As regulators demand that banks keep closer tabs on their relationships with "critical" vendors, bank executives are struggling with a basic question: What is a critical vendor?
The major bank regulators, including the Office of the Comptroller of the Currency, the Consumer Financial Protection Bureau, the Federal Deposit Insurance Corp. and the Federal Reserve have all issued updated rules in recent months that require banks to step up their oversight of third-party vendors deemed crucial to their operations. Banks need to risk-score such vendors, conduct on-site visits, monitor them, and be extremely thorough in drafting contracts and service level agreements.
"[Critical activity] is a popular topic right now," says John Eckert, director of operational risk and core policy at the OCC, who spoke in a recent American Banker webcast.
The OCC's guidance defines critical activities as significant bank functions or shared services, such as internal audit and information technology, and activities that could cause a bank to face risk if the third party fails to meet expectations, that could adversely impact bank customers, or that could damage bank operations if the bank has to find another vendor or bring the function.
The OCC guidance also states that a bank's board and management have to determine which of the bank's third party relationships involve critical activities.
Deciding which vendors fall into the critical category is the first step to meeting all of the regulators' stiff new rules.
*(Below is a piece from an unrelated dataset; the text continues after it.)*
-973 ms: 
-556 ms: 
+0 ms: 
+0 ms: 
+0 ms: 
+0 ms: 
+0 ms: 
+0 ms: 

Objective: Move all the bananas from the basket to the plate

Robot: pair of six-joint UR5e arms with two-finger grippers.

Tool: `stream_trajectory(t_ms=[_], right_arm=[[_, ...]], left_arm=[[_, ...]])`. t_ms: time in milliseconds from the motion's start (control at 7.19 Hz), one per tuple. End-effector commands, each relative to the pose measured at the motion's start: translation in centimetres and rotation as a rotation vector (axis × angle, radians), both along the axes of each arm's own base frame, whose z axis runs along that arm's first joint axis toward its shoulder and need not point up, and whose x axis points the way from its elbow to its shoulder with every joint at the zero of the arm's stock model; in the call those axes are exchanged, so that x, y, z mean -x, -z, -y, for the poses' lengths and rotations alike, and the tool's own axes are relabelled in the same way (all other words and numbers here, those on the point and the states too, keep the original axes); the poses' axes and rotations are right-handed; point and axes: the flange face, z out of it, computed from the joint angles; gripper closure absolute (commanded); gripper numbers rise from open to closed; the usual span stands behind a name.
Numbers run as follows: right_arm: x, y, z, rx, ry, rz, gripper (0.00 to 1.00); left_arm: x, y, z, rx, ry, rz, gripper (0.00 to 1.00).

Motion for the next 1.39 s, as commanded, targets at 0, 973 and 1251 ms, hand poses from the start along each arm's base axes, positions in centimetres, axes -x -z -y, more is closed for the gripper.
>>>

"If you had asked me In 1998, when I was involved with vendor management [rule] rewrites [at the Treasury Department], what do we mean by criticality, I would have said any computer system or technology that could cause disruption to your customer service beyond a reasonable recovery time objective, and anything that jeopardizes customer information or the security of that customer information," says
Paul Reymann, partner, McGovern Smith Advisors in Washington, D.C. "Today, it's a much broader focus."
Today, the definition of critical has expanded to include anything that might affect a loan, an ability to meet a consumer law, the bank's brand or reputation, or its ability to defend itself against cyberattacks, to name just a few.
Regulators have not pinned down exactly what a critical vendor is, saying it depends on the bank and its business mission. Instead, they have left it to bank directors and executives to determine which vendors are critical — no small exercise given that a bank, depending on its size, can work with dozens, hundreds or even thousands of third-party vendors.
"We have more than 22,000 active relationships," points out Felipe Prestamo, senior vice president and head of U.S. compliance services at TD Bank, who also spoke in the webcast. "Not all 22,000 are going to go to the board, not all 22,000 are going to receive the same level of attention from the risk control function. We need an intelligent process to stratify that population and focus on the ones that deserve that focus."
Obviously, core banking vendors fit the description of "critical," but beyond that it's open to interpretation.
For instance, the vendor that opened Target's point-of-sale network to a massive data breach over the winter holidays provided heating and air conditioning, surely not a service that anyone would have labeled "critical" two years ago.
Trustwave, the PCI compliance provider that gave Target's network a clean bill of health shortly before the breach, could also, in hindsight, be considered a critical vendor.
Yet before the breach and before the new rules, Trustwave, which also works with banks, would not have been subject to closer scrutiny and oversight, says Reymann. "Trustwave's reputation is impeccable. After the fact, people could be critical about that, but a prudent person hiring Trustwave would not have thought they have to go audit Trustwave."
Loan disclosure software could be considered critical. "If they don't do that right, they'll be in court with some kind of UDAP [Unfair and Deceptive Acts and Practices laws] violation or other enforcement action from the regulators or CFPB," Reymann says. "I would not have thought a while back that vendors that help with statements or disclosures would be critical, but they are."
Reymann points to a number of "sleeper risks" of which banks need to be aware.
One is reputation risk, which could suffer if a vendor — say a card processor or a firm that stores sensitive data — mismanages information or is the victim of a data breach. There's also consumer protection risk; some of the OCC's consent orders have forced banks to pay fines for identity protection and debt collection programs that were mismanaged by third parties. Other areas where banks need to closely monitor vendor relationships include legal and compliance, information security, and offshoring.
"If you're found lacking in certain controls and you're doing offshore activity, your risk is multiplied," Reymann says. "If I'm seeing control weaknesses in your vendor management program and you're doing offshore, I'm going to be looking closely at how you're managing the offshore relationships as a result."
Attorney Chip MacDonald sees critical vendors as any provider that could affect the business and might attract regulatory scrutiny. This could include vendors that touch customer-facing products and services and internal services needed to manage an institution, says MacDonald, who is partner at Jones Day in Atlanta.
The degree of scrutiny would depend on the importance of the customer segment served by the vendor and the bank's revenues and profits from that business, including the risk of loss in the event of a service interruption, MacDonald says.
Banks can also expect heightened scrutiny around vendors' access to the bank's electronic systems or networks, protection of sensitive data and maintenance of anti-money-laundering and Bank Secrecy Act programs, MacDonald says.
This is the first in a series of articles about how banks are coping with the heightened scrutiny of their relationships with vendors.